Imperial and Common Histories: The United States and Latin America during the Twentieth Century

AHA Session 179
Conference on Latin American History 52
Saturday, January 5, 2013: 11:30 AM-1:30 PM
Southdown Room (Sheraton New Orleans)
Chair:
Jose Luis Ramos, University of Chicago
Comment:
Mauricio Tenorio, University of Chicago

Session Abstract

This panel approaches U.S.-Latin American relations during the 20th century as simultaneously imperial and transnational histories. While older approaches tended to emphasize U.S. power and reduce the agency of Latin Americans, recent works have shifted towards transnational approaches and topics that tend to underplay or ignore the role of U.S. power. In response, our panel examines the relationship, tensions, and intersection between imperialism and the development of common politics, economics, and cultures.

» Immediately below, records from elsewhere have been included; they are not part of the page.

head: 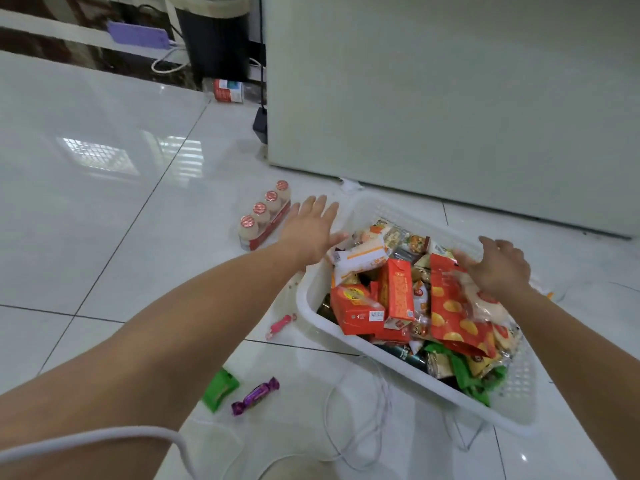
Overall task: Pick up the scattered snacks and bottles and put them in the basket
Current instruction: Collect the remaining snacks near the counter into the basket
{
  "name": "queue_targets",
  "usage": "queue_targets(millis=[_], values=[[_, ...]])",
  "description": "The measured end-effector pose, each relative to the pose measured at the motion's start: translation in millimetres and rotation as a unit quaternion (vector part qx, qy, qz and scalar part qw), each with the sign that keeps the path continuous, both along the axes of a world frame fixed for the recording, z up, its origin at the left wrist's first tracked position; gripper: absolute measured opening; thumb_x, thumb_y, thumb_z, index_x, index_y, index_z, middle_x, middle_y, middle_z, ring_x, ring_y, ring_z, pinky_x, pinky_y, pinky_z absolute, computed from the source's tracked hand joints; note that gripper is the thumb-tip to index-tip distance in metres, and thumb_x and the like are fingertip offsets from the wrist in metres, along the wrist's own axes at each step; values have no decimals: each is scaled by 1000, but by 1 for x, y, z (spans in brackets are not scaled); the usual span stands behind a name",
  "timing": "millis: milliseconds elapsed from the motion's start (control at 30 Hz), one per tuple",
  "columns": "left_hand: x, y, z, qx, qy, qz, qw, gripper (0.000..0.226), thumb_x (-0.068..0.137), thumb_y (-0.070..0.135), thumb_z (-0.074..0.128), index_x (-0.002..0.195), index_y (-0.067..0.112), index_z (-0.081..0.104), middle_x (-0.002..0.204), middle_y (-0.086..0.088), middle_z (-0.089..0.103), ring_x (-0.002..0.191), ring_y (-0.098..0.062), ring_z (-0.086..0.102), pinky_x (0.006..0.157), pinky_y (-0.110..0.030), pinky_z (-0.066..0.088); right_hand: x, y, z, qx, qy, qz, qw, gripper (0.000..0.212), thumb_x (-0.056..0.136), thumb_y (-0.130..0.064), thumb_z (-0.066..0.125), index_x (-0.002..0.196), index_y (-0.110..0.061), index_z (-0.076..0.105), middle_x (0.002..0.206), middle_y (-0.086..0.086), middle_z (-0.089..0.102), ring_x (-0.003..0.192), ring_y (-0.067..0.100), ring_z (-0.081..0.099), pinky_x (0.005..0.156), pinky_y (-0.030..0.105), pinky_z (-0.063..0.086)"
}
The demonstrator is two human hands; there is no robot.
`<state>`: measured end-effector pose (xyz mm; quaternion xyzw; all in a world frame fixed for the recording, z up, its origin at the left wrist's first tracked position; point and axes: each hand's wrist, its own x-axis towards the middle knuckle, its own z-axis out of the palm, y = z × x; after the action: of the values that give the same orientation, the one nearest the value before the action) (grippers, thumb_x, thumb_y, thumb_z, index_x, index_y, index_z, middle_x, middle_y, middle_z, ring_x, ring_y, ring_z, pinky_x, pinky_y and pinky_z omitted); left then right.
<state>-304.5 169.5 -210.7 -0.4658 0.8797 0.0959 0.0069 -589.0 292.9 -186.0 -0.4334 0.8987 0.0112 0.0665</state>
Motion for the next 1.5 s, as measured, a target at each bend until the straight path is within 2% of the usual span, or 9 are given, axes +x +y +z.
queue_targets(millis=[133, 400, 633, 800, 1000, 1100, 1167, 1300, 1500], values=[[59, -12, -2, -28, -9, 87, 996, 70, 97, 53, 28, 152, 19, 0, 160, -7, -4, 147, -27, -7, 119, -44, 1, 42, -54, 7, -37, 0, 93, 995, 73, 89, -62, 38, 146, -16, 29, 153, 14, 28, 141, 32, 23, 116, 48, 17], [164, -6, -21, -21, -99, 187, 977, 79, 95, 58, 29, 151, 20, -12, 158, -8, -18, 145, -29, -18, 117, -47, -7, 165, -138, -16, -12, -9, 275, 961, 72, 90, -63, 35, 150, -27, 17, 160, 6, 10, 147, 25, 8, 118, 49, 3], [183, -4, -37, -14, -118, 200, 972, 83, 94, 57, 35, 151, 19, -14, 159, -7, -17, 146, -29, -16, 117, -47, -7, 219, -149, -61, 79, -54, 311, 946, 84, 87, -66, 40, 151, -29, 1, 160, 6, -8, 148, 27, -9, 117, 49, -8], [155, -16, -52, -12, -109, 172, 979, 87, 93, 58, 38, 150, 19, -15, 159, -7, -16, 146, -28, -16, 117, -46, -7, 213, -153, -75, 133, -30, 302, 944, 96, 83, -68, 45, 151, -24, -6, 159, 11, -13, 147, 30, -11, 116, 52, -8], [112, -35, -65, 3, -84, 127, 988, 86, 93, 56, 40, 150, 21, -14, 159, -3, -16, 146, -26, -15, 117, -44, -6, 209, -150, -80, 167, 23, 282, 945, 99, 84, -55, 55, 151, -13, -5, 159, 10, 10, 148, 29, 1, 117, 52, -4], [101, -39, -74, 24, -98, 119, 988, 86, 94, 53, 41, 151, 14, -11, 160, -4, -11, 147, -25, -11, 118, -43, -2, 212, -150, -79, 163, 35, 276, 946, 91, 84, -43, 57, 150, -10, 5, 152, 12, 29, 146, 28, 12, 117, 51, -4], [99, -41, -77, 36, -107, 118, 987, 84, 95, 48, 43, 151, 9, -5, 160, -7, -4, 147, -29, 3, 119, -42, 5, 212, -152, -80, 156, 38, 275, 948, 85, 81, -40, 60, 147, -10, 16, 144, 12, 39, 141, 28, 23, 117, 51, -2], [92, -45, -75, -21, -72, 129, 989, 66, 94, 36, 53, 144, 4, 23, 143, -13, 30, 118, -32, 45, 99, -36, 34, 210, -152, -80, 141, 27, 280, 949, 76, 75, -46, 65, 137, -15, 33, 134, 7, 49, 134, 25, 35, 118, 50, -2], [81, -48, -79, -45, -71, 188, 979, 51, 83, 6, 58, 130, 1, 38, 124, -12, 41, 106, -27, 49, 83, -32, 39, 208, -151, -80, 130, 16, 287, 949, 79, 74, -47, 66, 138, -15, 31, 136, 6, 47, 135, 25, 33, 118, 50, -4]])
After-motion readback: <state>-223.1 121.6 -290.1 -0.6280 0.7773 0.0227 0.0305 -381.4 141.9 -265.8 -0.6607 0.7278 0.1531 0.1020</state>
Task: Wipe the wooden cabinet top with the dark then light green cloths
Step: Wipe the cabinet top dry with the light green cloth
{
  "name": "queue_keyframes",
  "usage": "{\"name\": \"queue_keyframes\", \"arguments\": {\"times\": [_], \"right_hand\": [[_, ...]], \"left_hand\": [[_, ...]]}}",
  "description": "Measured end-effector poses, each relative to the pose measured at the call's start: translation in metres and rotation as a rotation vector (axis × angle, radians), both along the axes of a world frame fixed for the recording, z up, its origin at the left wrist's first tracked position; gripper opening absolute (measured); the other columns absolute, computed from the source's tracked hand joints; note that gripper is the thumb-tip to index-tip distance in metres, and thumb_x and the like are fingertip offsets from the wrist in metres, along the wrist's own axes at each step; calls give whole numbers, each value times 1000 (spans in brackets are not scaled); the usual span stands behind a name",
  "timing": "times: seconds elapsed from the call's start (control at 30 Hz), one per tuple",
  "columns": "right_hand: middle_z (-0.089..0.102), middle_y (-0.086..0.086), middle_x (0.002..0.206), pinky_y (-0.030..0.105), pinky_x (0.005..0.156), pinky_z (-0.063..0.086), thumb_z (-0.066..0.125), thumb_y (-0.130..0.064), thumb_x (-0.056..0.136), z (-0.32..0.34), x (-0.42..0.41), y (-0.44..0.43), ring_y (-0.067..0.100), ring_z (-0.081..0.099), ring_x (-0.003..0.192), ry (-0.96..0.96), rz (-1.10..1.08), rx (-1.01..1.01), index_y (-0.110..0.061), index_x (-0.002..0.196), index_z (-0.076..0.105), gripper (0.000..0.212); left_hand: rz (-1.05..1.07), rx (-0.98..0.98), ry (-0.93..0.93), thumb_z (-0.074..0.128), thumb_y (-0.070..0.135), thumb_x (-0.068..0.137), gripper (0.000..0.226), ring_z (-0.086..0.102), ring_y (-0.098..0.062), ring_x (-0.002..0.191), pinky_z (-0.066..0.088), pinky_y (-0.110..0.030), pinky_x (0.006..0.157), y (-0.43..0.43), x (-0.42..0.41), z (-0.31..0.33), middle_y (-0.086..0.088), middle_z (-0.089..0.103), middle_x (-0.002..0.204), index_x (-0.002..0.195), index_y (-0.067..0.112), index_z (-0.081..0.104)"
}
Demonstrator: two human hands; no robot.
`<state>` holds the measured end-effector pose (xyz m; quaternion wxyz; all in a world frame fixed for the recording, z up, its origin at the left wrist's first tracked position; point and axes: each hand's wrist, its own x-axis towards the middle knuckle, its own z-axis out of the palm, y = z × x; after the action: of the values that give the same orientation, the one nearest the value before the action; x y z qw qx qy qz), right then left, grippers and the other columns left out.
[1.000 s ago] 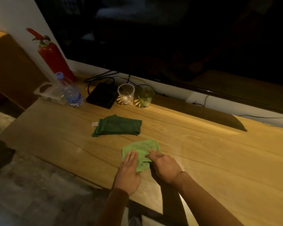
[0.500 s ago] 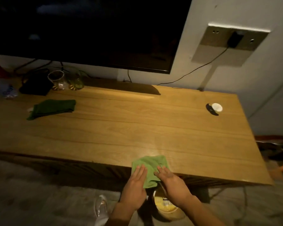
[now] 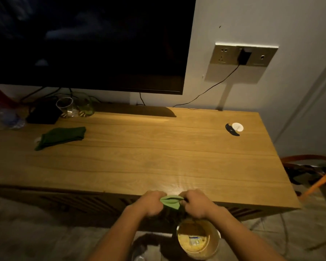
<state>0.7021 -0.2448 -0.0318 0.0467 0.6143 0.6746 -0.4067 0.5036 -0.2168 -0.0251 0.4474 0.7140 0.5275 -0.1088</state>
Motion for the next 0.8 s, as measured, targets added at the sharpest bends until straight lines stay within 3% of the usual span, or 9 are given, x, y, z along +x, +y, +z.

Because the multitude of U.S.-Latin American histories cannot be generalized, this panel offers different ways to make sense of the alternative histories of U.S.-Latin American relations. Through political, economic, and cultural contact zones, the presenters explore the changing meanings of sovereignty; the various forms of U.S. imperialism from geo-strategy to cultural diplomacy; the varying local responses by Latin Americas, including resistance, collaboration, and adaptation; and the rise of transnational discourses and ideas, including progressive social politics, development, and human rights regimes.

In addition, because U.S.-Latin American relations are historical, our panel addresses different periods of inter-American politics. The panel begins with the 1920s in Mexico, when modernizing revolutions challenged the pre-1919 foundations of U.S. foreign policy. The 1930s are also explored, when the U.S. became a Good Neighbor, as well as the subsequent rise of the U.S. as a political, economic, and cultural preponderant power after World War II. Inter-American politics during the Cold War and the emergence of alternative discourses of modernization are also addressed. The panel closes with politics after the Cold War.

The presenters nonetheless address these questions and periods in different ways and with varying arguments. Lisa Ubelaker presents a study of local political cultures in Brazil and Argentina through U.S. advertising. From the Good Neighbor Policy to the post-War, local cultures, economics, and politics converged in the coordination and dissemination of U.S. advertising to Latin America. In turn, these coordinated campaigns became a part of local cultural politics. The following two papers explore how local officials conceived the role of the U.S. in their developmental projects. In the case of Brazil, Rafael Ioris shows how the historic alliance between the U.S. and Brazil came under stress due to shifting commitments by the U.S. during the Cold War. In response, Brazilian officials developed alternative views of Brazilian development. As counterpoint, José Luis Ramos examines Mexican agronomy to explore how U.S. and Mexican social reformers collaborated in a shared transatlantic progressivism amidst U.S.-Mexican political tensions caused by the Mexican Revolution, challenging interpretations of U.S.-Mexican history. Finally, Ann Schneider considers how the recent international turn toward accountability for human rights violations has shaped aspects of U.S. immigration law and invoked competing narratives of U.S.-Latin American histories. Taken together, this panel argues for a U.S.-Latin American history that at once accounts for the transnational without avoiding the imperial, and yet examines the imperial without ignoring the common histories of the Americas.